For many years I had the privilege of serving at a Christian college. It was truly a blessing. And one of the most interesting, humorous and exasperating aspects of that job was attending the monthly meetings of the faculty. (If you have ever been in such meetings, you know exactly what I am talking about.)
Every year, the faculty would discuss the academic calendar. The conversation would involve when semesters should begin, end, and when breaks should take place. Some faculty would pull out their calculators, making sure that classes on some days had the same number of classroom minutes as classes on other days. It was all taken very seriously - except by some folks, like me, who had no real interest in the topic and could sit back and enjoy the show. The debate illustrated the old joke that “academic fights are so bloody, because the stakes are so small.”
Inevitably, at some point in the conversation, someone would raise the problem of the proximity between Thanksgiving break and the end of the semester. There simply was not enough classroom time between the two. This would lead - every year - to one of my esteemed colleagues (a person I greatly loved and respected) standing to address the faculty. She would make an impassioned plea that the answer to this problem is obvious: move Thanksgiving to October. “By celebrating Thanksgiving at the same time as the Canadians, it would solve this problem.” There it was! My single favorite statement of the year. My single favorite statement of over 20 years of attending faculty meetings. And I could not help but laugh.

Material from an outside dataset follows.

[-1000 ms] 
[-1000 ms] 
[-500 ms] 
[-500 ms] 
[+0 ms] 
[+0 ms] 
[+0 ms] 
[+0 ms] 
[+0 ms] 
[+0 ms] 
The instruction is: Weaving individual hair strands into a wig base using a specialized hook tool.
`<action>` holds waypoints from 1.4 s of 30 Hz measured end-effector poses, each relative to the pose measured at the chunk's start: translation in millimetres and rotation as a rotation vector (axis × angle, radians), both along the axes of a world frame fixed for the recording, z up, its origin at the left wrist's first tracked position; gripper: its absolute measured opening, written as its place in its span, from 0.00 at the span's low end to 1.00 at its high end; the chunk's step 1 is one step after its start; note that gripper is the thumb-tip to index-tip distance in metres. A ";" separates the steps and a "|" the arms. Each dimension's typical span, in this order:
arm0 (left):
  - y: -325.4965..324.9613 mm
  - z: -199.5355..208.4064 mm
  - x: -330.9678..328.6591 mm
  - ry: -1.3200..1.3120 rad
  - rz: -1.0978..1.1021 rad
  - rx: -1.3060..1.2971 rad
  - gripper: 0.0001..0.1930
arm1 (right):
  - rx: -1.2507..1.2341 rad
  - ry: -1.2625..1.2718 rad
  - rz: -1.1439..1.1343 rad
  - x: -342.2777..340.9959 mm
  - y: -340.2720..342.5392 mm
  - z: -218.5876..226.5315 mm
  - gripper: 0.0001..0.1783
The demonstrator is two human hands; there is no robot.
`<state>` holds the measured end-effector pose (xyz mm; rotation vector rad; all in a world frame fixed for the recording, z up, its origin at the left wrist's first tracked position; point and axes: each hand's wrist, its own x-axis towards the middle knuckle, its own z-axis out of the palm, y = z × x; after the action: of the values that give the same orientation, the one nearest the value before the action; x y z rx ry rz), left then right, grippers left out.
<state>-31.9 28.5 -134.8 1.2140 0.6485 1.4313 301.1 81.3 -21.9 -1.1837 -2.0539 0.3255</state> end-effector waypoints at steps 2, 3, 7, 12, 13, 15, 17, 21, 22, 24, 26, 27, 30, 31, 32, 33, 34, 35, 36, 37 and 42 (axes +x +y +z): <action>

I loved that statement because it so clearly communicated the perspective that the college was not in the real world. We should be able to move holidays. It never occurred to my dear colleague that this would be inconvenient to students, their families, and to the families of all of her colleagues. It never occurred to her that students, while enjoying the break on the second Monday in October, would still want the break on the fourth Thursday in November. We should be able to tell these students and their families when to celebrate a holiday because, after all, we were in the business of telling students how to think and what they didn’t know but needed to know. Connection to the real world simply is not our responsibility as a true liberal arts college.
To be fair, the college never tried to change Thanksgiving to October. However, that is only because of the absurdity of the suggestion. But that absurdity hid the truth of the premise - we really do believe that we are an entity unto ourselves. We have a perspective on life and truth, and it is the responsibility of students to conform. We build the boxes of academic life, and it is up to students to fit into them or be tossed aside. We are the elite, and we are the arbiters of admission into our world. The real world of the student - from which they come, and to which they will return - is not the concern of the academic institution because those who live in the academic world are not really connected to that world at all.
This perspective doesn’t fit with the teachings of Jesus Christ. Even if a college, or any other institution, calls itself “Christian,” if it does not have room for those who are different, and who are trying to figure out how to make a difference in the “real world,” then it is not following Christ. Christ called us to go into that world - to be salt and light. Christ called us to touch the least and the outcasts, even those who could not possibly understand the value of a liberal arts education.
I still see the value in Christian higher education. I still love and support the college I served for all those years. And it still angers me that some students - smart, gifted students - are not valued in such places because they do not fit into the boxes created by those who have lost touch with the radical ways of thinking and being that it takes to show people the grace, peace and love of God in the real world.
And I still laugh on the second Monday of October.